EXERCISE DIRECTIONS = Starting with the first line below, reproduce each line exactly until you have included the one bearing "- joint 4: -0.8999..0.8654".

========================================================================

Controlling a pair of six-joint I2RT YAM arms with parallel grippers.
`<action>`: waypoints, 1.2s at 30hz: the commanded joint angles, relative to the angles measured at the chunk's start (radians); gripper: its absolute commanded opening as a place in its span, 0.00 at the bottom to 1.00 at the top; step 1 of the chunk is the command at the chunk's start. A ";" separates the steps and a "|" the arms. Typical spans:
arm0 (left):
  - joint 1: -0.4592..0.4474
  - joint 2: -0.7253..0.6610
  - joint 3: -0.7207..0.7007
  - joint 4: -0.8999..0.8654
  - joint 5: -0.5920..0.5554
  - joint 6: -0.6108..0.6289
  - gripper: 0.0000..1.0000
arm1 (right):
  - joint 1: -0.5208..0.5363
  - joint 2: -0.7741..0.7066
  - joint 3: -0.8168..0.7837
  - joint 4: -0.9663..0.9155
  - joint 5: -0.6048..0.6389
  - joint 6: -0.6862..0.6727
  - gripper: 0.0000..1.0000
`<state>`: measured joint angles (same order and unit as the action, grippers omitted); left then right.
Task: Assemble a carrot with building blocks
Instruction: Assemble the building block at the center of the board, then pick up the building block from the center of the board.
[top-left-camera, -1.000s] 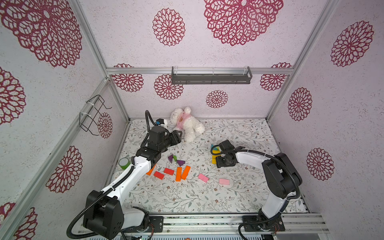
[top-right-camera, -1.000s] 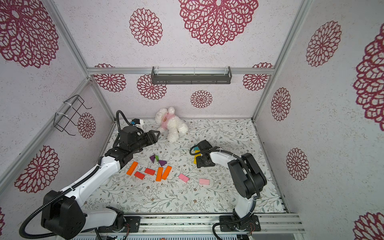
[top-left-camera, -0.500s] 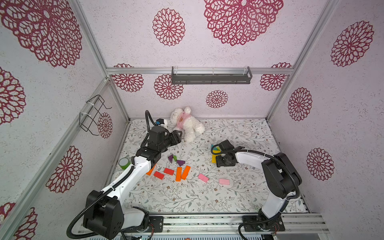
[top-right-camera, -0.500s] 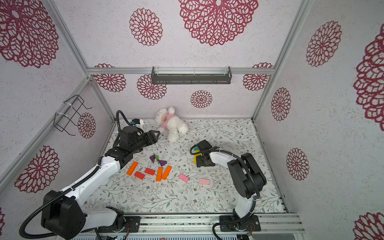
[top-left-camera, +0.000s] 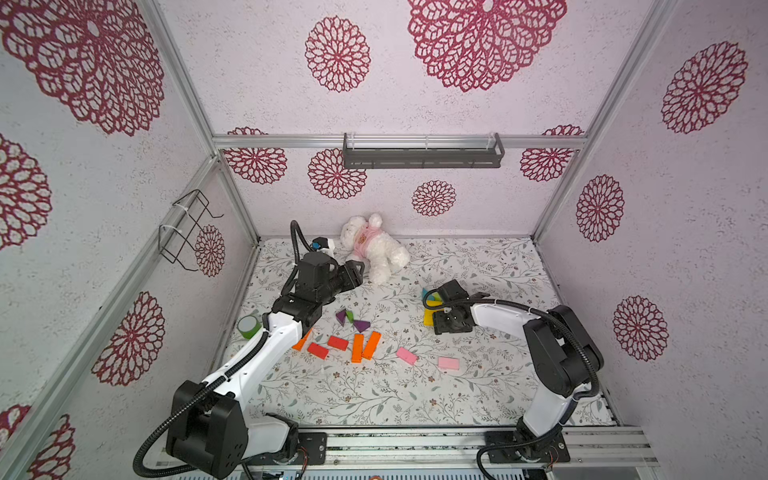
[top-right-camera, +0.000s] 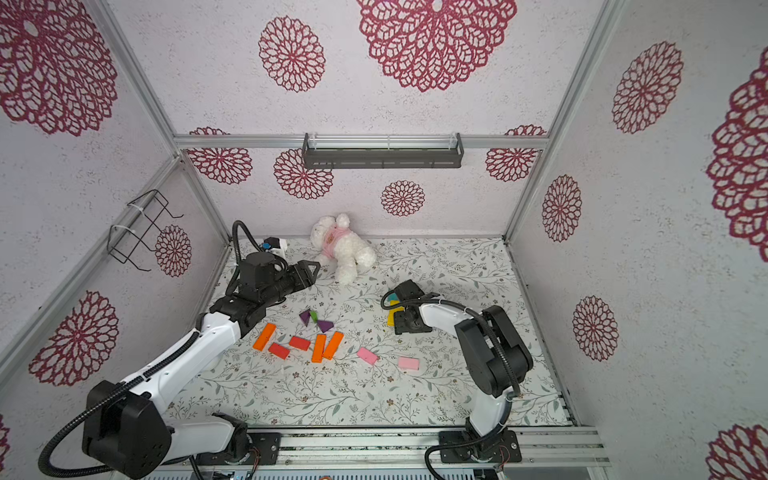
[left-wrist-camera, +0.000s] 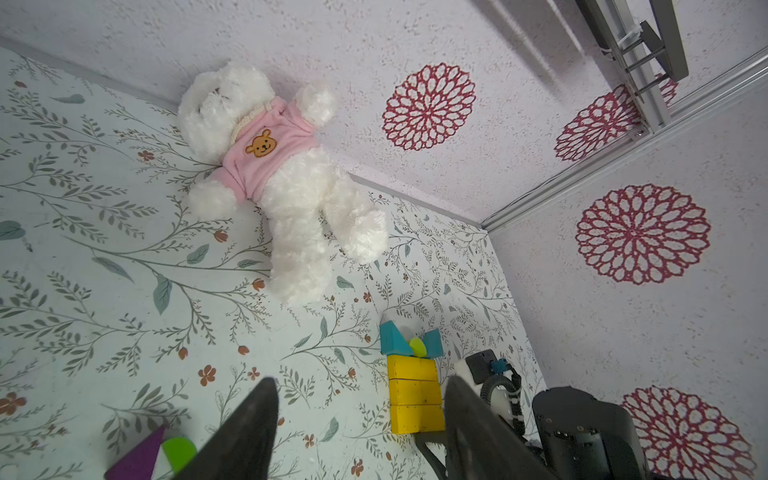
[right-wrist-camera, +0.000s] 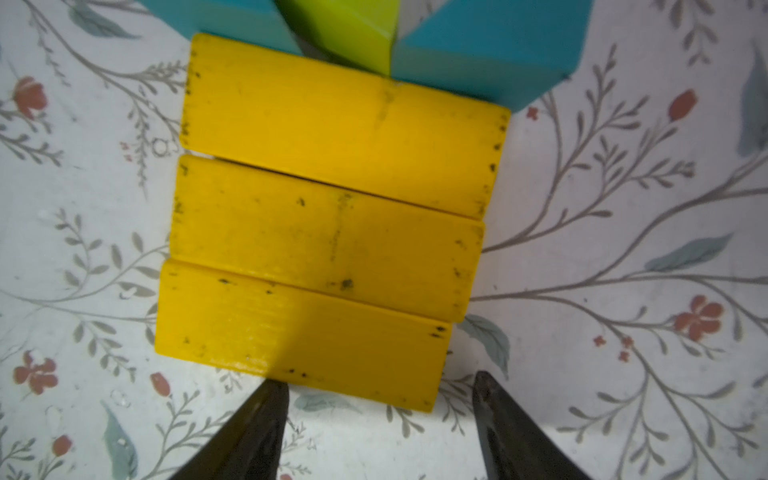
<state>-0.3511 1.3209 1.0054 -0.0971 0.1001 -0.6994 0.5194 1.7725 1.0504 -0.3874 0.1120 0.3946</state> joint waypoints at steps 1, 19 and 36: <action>-0.002 0.008 0.017 -0.006 -0.001 0.003 0.66 | -0.007 -0.036 0.011 -0.026 0.035 0.016 0.72; -0.005 -0.004 0.018 -0.006 0.004 0.001 0.66 | 0.122 -0.321 -0.078 -0.249 -0.009 -0.004 0.82; -0.008 -0.001 0.020 -0.006 0.005 0.005 0.66 | 0.226 -0.380 -0.304 -0.257 -0.074 0.093 0.86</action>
<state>-0.3538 1.3209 1.0050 -0.0971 0.1040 -0.6998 0.7406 1.3643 0.7475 -0.6415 0.0223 0.4572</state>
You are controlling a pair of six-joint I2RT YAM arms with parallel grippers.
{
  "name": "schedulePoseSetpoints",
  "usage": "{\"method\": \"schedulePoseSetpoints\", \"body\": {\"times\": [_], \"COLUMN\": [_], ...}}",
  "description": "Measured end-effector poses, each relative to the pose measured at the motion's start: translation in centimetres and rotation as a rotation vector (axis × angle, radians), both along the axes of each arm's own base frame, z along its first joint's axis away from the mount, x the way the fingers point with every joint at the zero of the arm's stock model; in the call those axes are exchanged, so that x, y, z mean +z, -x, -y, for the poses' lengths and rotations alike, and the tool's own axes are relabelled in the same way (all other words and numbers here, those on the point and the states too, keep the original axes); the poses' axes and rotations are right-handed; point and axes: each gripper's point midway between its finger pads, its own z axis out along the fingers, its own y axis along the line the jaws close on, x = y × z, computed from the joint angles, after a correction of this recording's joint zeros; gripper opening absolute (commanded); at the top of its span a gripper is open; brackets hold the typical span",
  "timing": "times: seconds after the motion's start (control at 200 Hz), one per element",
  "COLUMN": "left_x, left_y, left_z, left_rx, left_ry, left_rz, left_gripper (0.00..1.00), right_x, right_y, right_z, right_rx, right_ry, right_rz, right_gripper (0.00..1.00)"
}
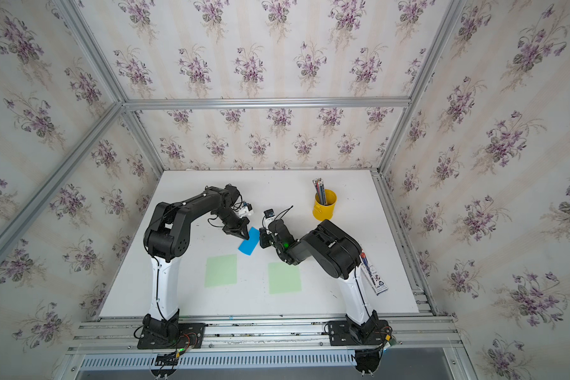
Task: Fold the square paper along the opposite sides
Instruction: Smooth out the paper at the center of the board.
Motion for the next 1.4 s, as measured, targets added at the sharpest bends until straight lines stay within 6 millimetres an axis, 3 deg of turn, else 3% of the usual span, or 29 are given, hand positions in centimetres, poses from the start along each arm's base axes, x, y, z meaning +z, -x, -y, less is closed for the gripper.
{"method": "schedulePoseSetpoints", "body": {"times": [0.29, 0.425, 0.564, 0.679, 0.914, 1.234, 1.404], "left_x": [0.0, 0.2, 0.6, 0.6, 0.2, 0.0, 0.0], "left_y": [-0.1, -0.7, -0.9, -0.5, -0.4, 0.1, 0.2], "left_z": [-0.5, -0.8, -0.8, -0.9, -0.4, -0.2, -0.4], "left_rx": [0.005, -0.026, -0.071, -0.109, -0.176, -0.200, -0.210], "left_ry": [-0.009, -0.031, -0.022, -0.014, 0.024, 0.043, 0.037], "left_rz": [-0.002, 0.024, 0.048, 0.046, 0.025, -0.018, -0.018], "left_gripper": [0.00, 0.00, 0.00, 0.00, 0.00, 0.00, 0.00], "right_x": [0.1, 1.4, 4.7, 5.2, 4.4, 1.1, 0.5], "right_y": [-0.1, 1.2, 2.7, 3.8, 5.6, 4.9, 4.9], "right_z": [1.8, 2.6, 0.6, -1.6, -5.0, -4.9, -5.7], "right_rx": [-0.037, 0.028, 0.173, 0.280, 0.417, 0.395, 0.406], "right_ry": [0.014, 0.046, 0.005, 0.002, 0.048, 0.149, 0.160], "right_rz": [0.007, 0.060, 0.191, 0.232, 0.274, 0.224, 0.216], "right_gripper": [0.00, 0.00, 0.00, 0.00, 0.00, 0.00, 0.00]}}
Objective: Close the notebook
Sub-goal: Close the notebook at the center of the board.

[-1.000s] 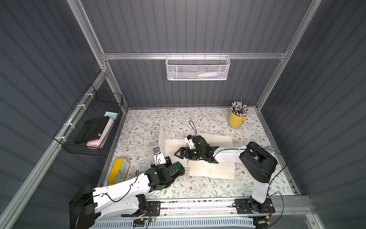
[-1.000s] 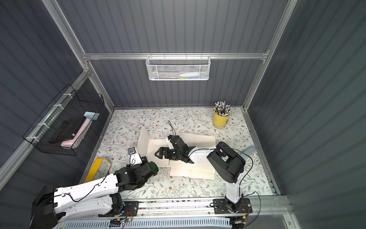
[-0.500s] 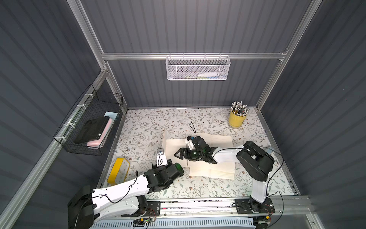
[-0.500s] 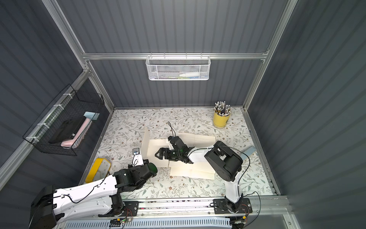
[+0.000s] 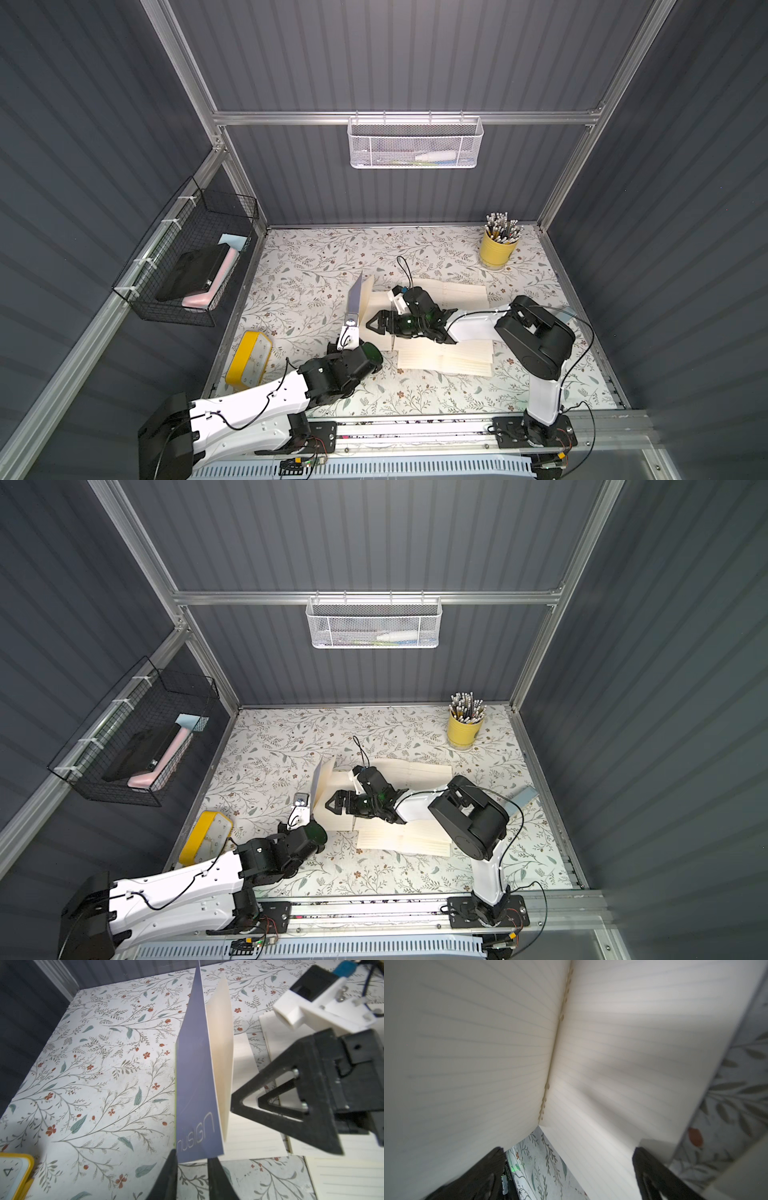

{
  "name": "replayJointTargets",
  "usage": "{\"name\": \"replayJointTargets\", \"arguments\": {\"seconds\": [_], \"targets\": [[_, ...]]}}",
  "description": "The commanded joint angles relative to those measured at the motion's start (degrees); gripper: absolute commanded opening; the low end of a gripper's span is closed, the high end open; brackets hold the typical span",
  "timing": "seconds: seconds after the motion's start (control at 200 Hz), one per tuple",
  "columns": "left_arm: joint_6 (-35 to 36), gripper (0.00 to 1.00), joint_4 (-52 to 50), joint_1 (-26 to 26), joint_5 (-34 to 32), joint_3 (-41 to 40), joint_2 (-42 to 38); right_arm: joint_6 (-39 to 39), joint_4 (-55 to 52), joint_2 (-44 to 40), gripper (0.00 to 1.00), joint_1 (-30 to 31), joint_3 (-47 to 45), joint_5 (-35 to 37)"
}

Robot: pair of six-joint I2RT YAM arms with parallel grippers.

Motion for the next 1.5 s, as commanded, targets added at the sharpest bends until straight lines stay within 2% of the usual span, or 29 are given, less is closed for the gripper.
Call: {"name": "replayJointTargets", "arguments": {"seconds": [0.0,0.175,0.31,0.555,0.73,0.79,0.845,0.92,0.99,1.141,1.296,1.381,1.491], "targets": [[7.03,0.30,6.33,0.14,4.28,-1.18,-0.65,0.10,-0.46,0.75,0.98,0.23,-1.10,-0.21],[10.68,0.34,9.38,0.14,7.53,-1.28,0.11,-0.02,-0.61,0.76,0.99,0.23,-1.20,-0.29],[14.48,0.36,10.31,0.14,12.58,0.35,-0.94,-0.08,-1.05,0.61,0.99,0.19,-1.26,-0.12],[19.51,0.38,3.14,1.57,14.20,8.74,-5.73,-0.17,-1.84,0.50,0.99,0.23,-0.93,-0.16],[20.60,0.43,-2.38,11.61,23.61,15.30,-3.03,-0.75,-3.53,0.22,0.99,0.19,0.01,0.01],[20.83,0.44,-3.16,16.66,29.64,16.75,-1.10,-1.21,-4.80,0.06,0.99,0.20,0.55,0.30],[20.27,0.44,-2.21,22.44,37.81,17.12,0.19,-1.40,-5.49,-0.38,0.99,0.19,0.65,0.70],[19.21,0.46,1.41,29.99,49.86,16.45,1.79,-1.22,-5.58,-1.20,0.99,0.19,0.23,1.20],[18.81,0.46,3.62,35.03,58.34,16.61,4.50,-1.21,-5.90,-1.78,0.99,0.24,0.04,1.61],[17.87,0.47,8.52,42.89,70.43,16.10,9.05,-1.31,-6.65,-2.64,0.99,0.19,-0.13,2.17],[9.16,0.47,22.88,55.38,86.22,9.43,13.48,-1.87,-7.35,-3.34,0.99,0.19,-0.09,2.66],[5.25,0.46,29.37,58.80,88.90,6.13,16.24,-2.27,-8.01,-3.47,0.99,0.19,0.29,2.86],[6.56,0.46,29.08,59.12,87.64,5.45,18.80,-2.45,-8.26,-3.65,0.99,0.19,0.54,2.96]]}}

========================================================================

EXERCISE RESULT =
Controlling a pair of six-joint I2RT YAM arms with parallel grippers.
`<action>`: waypoints, 1.2s at 30hz: the commanded joint angles, relative to the angles measured at the chunk's start (radians); gripper: its absolute commanded opening as a place in its span, 0.00 at the bottom to 1.00 at the top; step 1 of the chunk is the command at the chunk's start. A ";" separates the steps and a "|" the arms. Typical spans:
arm0 (left):
  - joint 1: -0.4592..0.4474
  - joint 2: -0.7253..0.6610
  - joint 3: -0.7207..0.7007
  - joint 4: -0.8999..0.8654

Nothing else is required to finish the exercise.